Research Engineer, LLM Pre-training & Post-training
Singapore
Beijing
Palo Alto
Senior / Technical Staff
Remote
Role Overview
We are looking for a Research Engineer to lead the post-training and alignment pipelines for our advanced reasoning models.
You will work across pre-training, post-training, and human-in-the-loop systems to enable efficient reasoning, alignment, and generalization. In this role, you will not only manage data pipelines but also actively research and design data strategies that amplify model intelligence.
You will work on models where data, learning signals, and architecture are tightly coupled.
You will help enable small models to outperform much larger ones on reasoning tasks.
You will shape not only what the model sees, but how it learns.
Key Responsibilities
Synthetic Data & Pretraining Strategy: Design synthetic data generation, filtering, and curriculum strategies that improve pretraining efficiency and reasoning performance.
Post-Training & Alignment (SFT / RL): Build and optimize post-training pipelines, including SFT and RL, to improve reasoning quality, alignment, and controllability.
Human Data Operations: Develop scalable human data workflows, annotation protocols, and quality-control systems for reasoning model training.

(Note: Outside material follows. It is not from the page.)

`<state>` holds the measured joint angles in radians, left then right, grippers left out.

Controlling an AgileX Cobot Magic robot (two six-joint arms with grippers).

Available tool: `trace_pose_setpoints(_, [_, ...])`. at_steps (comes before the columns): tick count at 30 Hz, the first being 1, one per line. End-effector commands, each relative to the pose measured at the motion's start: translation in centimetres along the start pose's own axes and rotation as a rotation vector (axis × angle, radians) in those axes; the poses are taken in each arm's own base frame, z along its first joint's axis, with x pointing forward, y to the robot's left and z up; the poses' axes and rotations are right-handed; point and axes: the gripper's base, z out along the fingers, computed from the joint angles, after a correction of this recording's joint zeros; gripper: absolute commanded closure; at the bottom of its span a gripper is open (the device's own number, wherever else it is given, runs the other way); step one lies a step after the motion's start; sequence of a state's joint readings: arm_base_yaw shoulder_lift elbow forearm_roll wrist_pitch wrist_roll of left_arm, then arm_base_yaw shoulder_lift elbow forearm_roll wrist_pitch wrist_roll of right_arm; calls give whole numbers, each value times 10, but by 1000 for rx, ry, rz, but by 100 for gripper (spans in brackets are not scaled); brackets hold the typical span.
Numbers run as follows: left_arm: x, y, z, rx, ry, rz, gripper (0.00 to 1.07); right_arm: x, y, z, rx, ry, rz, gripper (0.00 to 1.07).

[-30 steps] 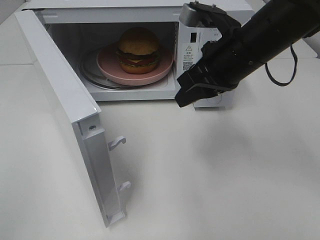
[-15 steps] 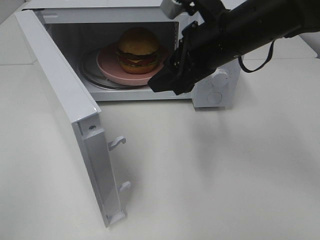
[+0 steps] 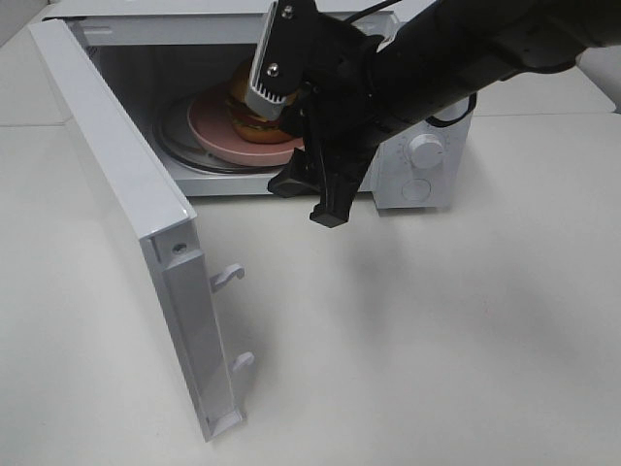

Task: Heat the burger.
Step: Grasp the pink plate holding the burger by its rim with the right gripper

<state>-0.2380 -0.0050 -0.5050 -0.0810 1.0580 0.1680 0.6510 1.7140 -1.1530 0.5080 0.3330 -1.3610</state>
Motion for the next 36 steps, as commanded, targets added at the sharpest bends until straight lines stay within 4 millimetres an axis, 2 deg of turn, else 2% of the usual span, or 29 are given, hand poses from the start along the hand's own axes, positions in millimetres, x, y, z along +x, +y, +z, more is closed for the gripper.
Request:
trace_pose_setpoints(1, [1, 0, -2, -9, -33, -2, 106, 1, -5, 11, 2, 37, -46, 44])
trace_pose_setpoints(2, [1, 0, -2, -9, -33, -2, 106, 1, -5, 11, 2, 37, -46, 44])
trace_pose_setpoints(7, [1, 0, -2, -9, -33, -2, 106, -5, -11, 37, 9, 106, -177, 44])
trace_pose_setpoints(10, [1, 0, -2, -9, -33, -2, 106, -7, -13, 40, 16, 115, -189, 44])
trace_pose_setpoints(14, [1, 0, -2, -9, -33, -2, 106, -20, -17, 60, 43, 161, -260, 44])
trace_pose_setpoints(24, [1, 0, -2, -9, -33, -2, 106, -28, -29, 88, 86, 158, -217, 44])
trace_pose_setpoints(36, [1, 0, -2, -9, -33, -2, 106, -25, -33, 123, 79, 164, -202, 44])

Evaluation & Analysis: Lead evaluation, ablation, and failure analysis to measure data impact and continuously improve model reasoning behavior.
Required Qualifications
3+ years of experience training in NLP, Deep Learning, or ML Engineering.
Comfort working with large-scale data processing systems (Apache Spark, Ray Data, Databricks, or similar).
Ability to read, critique, and implement research related to synthetic data, data selection, and weak-to-strong generalization.
Preferred Qualifications
Experience training LLMs (7B+) or SLMs (<7B) end-to-end, with ownership over major parts of the data pipeline.
Published research, technical blog posts, or open-source contributions related to:
- Synthetic data generation
- Dataset pruning or filtering
- Reasoning or alignment
Familiarity with automated evaluation techniques such as LLM-as-a-judge or verifier-based evaluation.